# WHAT IS REQUIRED
The lines below starting at the line containing "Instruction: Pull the" and ending at the line containing "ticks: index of" are to be repeated exactly, with both ends kept and nothing else added.

══ GIVEN RECORDS ══

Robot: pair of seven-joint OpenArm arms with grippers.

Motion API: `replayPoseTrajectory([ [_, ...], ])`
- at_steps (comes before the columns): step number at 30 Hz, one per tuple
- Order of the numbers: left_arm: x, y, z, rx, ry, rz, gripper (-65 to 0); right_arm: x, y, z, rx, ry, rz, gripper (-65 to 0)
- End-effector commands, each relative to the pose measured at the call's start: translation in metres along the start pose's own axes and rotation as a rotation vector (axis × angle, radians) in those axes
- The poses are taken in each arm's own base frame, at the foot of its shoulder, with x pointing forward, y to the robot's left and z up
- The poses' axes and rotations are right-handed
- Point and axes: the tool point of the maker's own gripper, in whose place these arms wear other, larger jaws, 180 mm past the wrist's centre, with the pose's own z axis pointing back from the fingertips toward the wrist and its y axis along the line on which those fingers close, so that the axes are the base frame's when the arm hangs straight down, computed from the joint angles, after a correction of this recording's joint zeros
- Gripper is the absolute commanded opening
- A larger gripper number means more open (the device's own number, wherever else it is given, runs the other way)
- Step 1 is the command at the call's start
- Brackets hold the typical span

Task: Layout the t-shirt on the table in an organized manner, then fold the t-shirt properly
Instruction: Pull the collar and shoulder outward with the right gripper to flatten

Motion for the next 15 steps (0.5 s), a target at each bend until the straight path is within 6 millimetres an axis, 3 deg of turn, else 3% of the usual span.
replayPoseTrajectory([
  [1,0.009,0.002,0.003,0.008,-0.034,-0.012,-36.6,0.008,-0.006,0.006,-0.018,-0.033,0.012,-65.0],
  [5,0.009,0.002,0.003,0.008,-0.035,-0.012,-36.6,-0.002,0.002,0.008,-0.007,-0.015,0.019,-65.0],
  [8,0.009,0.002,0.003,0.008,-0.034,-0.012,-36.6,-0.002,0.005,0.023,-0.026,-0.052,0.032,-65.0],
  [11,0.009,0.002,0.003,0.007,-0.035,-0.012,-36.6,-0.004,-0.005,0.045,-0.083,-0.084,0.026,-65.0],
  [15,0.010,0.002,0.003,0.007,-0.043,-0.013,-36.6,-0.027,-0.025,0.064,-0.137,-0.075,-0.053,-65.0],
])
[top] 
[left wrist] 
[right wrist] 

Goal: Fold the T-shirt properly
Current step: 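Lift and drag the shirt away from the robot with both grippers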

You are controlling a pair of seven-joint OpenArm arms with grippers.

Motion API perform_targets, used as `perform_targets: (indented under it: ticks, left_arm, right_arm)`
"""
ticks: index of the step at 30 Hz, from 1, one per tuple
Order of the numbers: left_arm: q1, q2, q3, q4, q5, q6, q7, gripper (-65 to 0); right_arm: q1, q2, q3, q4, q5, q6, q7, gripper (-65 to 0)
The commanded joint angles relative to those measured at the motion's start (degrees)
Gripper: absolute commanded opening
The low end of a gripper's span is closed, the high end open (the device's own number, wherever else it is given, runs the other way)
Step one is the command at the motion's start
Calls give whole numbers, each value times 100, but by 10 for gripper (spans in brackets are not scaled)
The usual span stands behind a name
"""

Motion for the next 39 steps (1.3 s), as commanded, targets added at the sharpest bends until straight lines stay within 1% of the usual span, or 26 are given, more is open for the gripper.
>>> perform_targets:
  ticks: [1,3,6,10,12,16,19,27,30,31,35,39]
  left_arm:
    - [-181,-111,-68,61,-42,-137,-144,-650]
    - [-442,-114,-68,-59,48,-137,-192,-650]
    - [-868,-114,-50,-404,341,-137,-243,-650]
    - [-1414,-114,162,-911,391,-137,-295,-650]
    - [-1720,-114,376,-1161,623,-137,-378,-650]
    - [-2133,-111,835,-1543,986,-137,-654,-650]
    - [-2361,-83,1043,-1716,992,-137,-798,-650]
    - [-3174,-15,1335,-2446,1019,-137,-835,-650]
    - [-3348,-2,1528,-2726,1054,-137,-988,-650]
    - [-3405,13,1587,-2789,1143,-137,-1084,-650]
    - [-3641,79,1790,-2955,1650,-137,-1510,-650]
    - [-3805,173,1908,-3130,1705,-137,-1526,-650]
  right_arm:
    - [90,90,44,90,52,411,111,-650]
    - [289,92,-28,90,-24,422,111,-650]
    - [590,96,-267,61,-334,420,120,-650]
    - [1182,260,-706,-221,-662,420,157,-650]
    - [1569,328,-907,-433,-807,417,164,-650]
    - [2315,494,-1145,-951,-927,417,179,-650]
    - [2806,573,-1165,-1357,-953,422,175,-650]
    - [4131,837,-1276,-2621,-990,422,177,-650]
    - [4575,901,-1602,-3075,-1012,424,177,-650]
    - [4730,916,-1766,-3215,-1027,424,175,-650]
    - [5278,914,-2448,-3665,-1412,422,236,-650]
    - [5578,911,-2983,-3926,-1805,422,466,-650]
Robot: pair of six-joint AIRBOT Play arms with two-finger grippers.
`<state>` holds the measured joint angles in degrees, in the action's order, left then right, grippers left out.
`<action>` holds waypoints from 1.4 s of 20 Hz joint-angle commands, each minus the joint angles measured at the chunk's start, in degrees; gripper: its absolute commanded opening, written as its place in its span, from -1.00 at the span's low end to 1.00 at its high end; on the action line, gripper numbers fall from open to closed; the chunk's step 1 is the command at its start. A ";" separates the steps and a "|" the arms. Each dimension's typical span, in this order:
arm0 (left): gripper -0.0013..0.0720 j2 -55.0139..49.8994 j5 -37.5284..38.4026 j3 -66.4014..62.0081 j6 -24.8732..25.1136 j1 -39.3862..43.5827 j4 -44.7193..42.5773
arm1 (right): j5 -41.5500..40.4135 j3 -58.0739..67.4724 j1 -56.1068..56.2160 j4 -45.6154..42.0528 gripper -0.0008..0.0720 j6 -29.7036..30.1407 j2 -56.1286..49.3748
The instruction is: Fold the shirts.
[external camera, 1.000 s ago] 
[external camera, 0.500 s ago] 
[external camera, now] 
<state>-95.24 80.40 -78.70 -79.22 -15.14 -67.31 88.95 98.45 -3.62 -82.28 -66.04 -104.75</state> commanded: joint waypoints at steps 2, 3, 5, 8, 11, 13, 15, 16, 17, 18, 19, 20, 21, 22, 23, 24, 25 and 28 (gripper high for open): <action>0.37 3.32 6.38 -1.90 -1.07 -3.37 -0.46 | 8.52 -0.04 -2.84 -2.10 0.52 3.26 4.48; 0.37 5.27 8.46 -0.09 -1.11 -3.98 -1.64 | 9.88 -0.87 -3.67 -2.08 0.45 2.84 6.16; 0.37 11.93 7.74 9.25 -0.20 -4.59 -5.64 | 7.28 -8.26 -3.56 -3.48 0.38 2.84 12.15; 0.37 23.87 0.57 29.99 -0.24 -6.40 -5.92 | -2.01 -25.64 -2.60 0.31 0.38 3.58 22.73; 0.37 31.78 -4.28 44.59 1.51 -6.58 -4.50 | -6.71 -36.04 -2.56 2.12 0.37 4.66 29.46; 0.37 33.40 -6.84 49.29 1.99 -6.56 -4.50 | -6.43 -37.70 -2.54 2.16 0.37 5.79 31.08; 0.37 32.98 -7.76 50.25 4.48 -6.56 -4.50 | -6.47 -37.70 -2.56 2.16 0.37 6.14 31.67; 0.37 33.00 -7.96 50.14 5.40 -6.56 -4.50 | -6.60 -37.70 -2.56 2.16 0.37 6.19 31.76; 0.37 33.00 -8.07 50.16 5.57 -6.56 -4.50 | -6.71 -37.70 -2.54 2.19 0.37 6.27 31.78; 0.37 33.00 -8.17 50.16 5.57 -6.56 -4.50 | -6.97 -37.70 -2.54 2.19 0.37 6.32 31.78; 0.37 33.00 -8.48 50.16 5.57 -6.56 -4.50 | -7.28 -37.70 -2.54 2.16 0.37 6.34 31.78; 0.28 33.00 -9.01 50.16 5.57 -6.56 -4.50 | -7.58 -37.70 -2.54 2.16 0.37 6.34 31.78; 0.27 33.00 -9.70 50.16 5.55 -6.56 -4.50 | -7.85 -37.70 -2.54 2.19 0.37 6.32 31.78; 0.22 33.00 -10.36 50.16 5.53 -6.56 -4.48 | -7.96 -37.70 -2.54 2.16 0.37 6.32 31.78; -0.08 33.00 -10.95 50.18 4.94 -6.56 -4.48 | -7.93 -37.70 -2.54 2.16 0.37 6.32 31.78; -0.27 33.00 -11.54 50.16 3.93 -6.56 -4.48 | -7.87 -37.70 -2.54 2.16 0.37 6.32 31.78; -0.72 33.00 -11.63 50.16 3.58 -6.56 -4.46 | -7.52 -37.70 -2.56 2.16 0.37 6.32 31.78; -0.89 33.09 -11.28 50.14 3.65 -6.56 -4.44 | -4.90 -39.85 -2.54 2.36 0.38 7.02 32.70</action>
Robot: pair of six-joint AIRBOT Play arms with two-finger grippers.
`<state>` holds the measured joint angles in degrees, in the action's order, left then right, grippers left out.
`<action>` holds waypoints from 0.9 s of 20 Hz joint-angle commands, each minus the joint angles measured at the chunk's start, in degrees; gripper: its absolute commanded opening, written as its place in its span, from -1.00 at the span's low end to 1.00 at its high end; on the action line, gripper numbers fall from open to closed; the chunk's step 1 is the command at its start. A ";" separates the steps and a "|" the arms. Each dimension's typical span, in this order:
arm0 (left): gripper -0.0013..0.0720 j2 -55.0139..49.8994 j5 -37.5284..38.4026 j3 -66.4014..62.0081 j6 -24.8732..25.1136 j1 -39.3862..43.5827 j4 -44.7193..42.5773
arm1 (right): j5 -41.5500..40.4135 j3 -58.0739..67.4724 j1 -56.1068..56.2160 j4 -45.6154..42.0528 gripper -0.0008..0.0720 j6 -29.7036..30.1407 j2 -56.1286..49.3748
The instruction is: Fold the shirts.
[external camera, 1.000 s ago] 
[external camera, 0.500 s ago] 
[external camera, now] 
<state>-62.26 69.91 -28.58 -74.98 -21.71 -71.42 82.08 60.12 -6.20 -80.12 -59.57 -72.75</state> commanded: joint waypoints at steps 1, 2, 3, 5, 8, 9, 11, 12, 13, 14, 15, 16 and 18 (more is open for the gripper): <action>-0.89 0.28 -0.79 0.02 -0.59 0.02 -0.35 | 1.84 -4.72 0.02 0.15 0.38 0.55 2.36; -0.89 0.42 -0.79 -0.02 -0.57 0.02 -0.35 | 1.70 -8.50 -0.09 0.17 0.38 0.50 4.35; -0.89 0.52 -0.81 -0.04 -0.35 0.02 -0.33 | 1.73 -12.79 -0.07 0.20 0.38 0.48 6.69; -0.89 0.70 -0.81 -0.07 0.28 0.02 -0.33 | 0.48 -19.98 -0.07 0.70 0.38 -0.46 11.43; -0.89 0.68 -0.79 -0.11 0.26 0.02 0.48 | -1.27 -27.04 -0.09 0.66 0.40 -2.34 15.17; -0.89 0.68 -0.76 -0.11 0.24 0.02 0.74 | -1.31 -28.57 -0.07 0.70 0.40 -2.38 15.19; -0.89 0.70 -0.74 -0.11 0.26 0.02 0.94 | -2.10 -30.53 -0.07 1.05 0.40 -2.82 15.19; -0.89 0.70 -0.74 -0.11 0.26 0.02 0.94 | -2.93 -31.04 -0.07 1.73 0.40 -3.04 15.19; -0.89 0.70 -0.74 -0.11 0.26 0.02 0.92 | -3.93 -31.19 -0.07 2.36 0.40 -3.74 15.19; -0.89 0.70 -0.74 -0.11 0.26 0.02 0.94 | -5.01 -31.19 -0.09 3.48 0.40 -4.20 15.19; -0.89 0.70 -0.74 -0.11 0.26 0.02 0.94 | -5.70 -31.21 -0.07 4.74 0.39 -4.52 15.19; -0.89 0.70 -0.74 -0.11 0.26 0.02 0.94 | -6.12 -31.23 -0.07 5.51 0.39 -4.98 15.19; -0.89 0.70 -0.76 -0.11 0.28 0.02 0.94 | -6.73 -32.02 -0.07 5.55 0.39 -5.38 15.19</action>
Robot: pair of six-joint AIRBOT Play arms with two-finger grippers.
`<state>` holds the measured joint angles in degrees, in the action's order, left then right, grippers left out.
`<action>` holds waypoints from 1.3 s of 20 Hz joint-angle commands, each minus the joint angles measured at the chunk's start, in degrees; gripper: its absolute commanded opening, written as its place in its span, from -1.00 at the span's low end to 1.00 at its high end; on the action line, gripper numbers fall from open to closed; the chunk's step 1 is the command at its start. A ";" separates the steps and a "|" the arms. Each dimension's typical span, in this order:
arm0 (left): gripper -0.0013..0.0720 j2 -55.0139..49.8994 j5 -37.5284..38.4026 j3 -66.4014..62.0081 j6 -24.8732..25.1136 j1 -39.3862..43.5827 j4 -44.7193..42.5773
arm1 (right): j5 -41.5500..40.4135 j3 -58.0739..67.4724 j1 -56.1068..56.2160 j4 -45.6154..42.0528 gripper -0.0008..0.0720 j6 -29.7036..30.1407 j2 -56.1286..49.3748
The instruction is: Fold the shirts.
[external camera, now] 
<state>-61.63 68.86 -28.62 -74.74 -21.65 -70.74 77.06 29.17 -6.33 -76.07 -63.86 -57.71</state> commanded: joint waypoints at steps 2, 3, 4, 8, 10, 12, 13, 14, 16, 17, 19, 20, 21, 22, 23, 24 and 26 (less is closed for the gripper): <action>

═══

# EXERCISE RESPONSE
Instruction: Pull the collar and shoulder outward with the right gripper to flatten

Motion for the next 15 steps (0.5 s), a target at each bend until the straight path is within 6 millimetres an axis, 3 deg of turn, else 3% of the usual span.
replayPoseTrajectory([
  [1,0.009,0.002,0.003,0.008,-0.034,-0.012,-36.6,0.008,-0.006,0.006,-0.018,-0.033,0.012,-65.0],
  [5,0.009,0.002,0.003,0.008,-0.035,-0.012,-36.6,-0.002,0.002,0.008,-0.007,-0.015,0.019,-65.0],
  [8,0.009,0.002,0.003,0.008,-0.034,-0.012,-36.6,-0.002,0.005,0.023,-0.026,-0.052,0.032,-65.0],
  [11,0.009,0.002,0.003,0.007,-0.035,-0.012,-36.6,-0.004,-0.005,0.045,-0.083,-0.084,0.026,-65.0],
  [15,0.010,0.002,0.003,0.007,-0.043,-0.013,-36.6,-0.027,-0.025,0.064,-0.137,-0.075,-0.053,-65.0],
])
[top] 
[left wrist] 
[right wrist] 

Goal: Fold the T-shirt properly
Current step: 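Lift and drag the shirt away from the robot with both grippers
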
You are controlling a pair of seven-joint OpenArm arms with grippers.

Motion API perform_targets, used as `perform_targets: (indented under it: ticks, left_arm, right_arm)`
"""
ticks: index of the step at 30 Hz, from 1, one per tuple

Nothing more belongs to this answer.